PRESENT A FILM BY FLUFFY THE KITTEN
STARRING BIC BIRO
and introducing Porter Girl
Bic was shoved towards the lobby by Big-Mouth and the long arm staplers. A car was waiting just outside, engine running. Pen Fatale was slumped unconscious in the front passenger seat. Bic tried to take a swing at Big- Mouth but something immediately hit him hard across the back of his head and he plunged into an inky-black pool of unconsciousness.
He came to in a small room. A very attractive woman in a bowler hat was sitting opposite him.
Ah, so you’re awake! My name’s Porter Girl, the spy with the big chest. Would you care for a cup of tea or something stronger ?
Where are we?
I could just make you a Vesper Martini, if you prefer and then you can have a really good look at my chest.
Bic realised that, pleasant as it seemed, he was still unconscious …
He came to in another room. Only this time his head was hurting like hell. He was strapped to a table. There was some sort of fiendish device pointing right at him.
Ah, so you’re awake! I am Vlad. Blot’s Chief Mad Scientist.
Hi. Nice to meet you. What the hell is that thing ?

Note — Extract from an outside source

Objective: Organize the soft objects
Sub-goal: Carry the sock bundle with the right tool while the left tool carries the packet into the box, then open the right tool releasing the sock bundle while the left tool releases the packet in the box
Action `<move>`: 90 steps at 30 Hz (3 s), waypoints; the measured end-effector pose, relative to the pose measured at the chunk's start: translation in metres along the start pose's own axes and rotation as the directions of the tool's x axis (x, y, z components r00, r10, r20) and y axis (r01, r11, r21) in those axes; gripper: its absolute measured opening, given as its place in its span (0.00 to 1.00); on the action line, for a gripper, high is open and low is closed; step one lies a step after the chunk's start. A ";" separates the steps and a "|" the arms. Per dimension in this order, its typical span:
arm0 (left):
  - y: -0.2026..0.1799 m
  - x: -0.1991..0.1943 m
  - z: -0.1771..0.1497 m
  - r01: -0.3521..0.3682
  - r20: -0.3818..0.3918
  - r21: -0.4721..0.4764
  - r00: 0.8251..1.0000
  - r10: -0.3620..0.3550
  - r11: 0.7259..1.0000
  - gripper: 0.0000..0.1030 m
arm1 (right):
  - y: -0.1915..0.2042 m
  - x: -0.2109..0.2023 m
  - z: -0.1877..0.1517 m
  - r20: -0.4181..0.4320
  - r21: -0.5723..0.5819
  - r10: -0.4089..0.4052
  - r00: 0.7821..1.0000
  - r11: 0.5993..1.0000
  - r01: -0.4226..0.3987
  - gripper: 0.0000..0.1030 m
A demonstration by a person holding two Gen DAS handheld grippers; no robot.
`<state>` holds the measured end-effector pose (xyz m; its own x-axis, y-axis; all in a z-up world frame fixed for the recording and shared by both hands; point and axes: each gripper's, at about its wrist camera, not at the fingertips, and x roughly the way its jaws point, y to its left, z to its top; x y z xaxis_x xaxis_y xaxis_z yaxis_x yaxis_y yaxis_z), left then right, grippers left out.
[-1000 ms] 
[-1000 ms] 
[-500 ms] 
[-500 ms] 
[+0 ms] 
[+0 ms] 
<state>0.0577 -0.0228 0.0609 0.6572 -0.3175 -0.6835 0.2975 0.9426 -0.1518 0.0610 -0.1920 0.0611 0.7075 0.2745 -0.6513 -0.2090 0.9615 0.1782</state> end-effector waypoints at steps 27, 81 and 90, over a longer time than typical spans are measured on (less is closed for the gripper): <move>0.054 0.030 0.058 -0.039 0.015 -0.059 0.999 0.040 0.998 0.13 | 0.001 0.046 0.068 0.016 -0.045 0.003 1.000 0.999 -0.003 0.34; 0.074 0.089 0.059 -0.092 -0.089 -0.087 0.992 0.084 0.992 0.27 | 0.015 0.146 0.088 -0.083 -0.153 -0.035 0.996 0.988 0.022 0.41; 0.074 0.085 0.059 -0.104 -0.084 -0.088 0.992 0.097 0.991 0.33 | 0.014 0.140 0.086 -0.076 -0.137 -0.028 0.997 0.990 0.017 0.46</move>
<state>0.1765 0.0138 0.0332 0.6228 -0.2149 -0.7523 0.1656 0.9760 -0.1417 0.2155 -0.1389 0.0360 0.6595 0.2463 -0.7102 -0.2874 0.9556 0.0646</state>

That is my new Death Pen Laser.
Impressive. Only … are you sure it’s a laser ?
Of course it is. Why do you ask ?
Well, it looks like one of those flashlight pens to me. Very annoying but completely harmless.
But it said it was a Death Pen Laser in the catalogue.
A catalogue! You got it out of a catalogue!
Yes. 12 easy payments over 2 years. Interest free. Batteries included and easy to follow instruction manual with full-colour illustrations plus optional upgrades and 24 hour telephone helpline.
Oh Vlad. Dear sweet gullible Chief Mad Scientist Vlad. What the hell were you thinking. Tell me it came with a full warranty.
A 6 months guarantee then covering parts and labour ?
Er … no. Do you think they’ll give me a refund ?
A voice of pure malice and evil made the room they were in shake to its very foundations. Vlad crept into a corner and began to whimper and shake uncontrollably.
It belonged to non other than Le Quille, head of all BLOT’s global terror squads. He gave his Chief Mad Scientist a withering glance.
Vlad. You’re an idiot. Go away.
Vlad left the room, trailing a little line of ink behind him as he went. Le Quille turned his attention towards Bic.
Sorry about that. He’s new. 😕
It’s OK. Don’t worry about it. These things happen.
So we meet at last, Mr Biro. Or should I say, Biro07.
What have you done with Pen Fatale, you bloody quillian bastard ?
She is locked securely in a cell until I decide what to do with her, you four-coloured refillable freak boy!
OK, Le Quille. This Death Pen Laser thing. Are you intending to use it on me or are you just going to bore me to death ?
Le Quille pressed a switch. A panel slid open in the ceiling and a hideous contraption began to slowly descend towards the table on which Bic lay helplessly.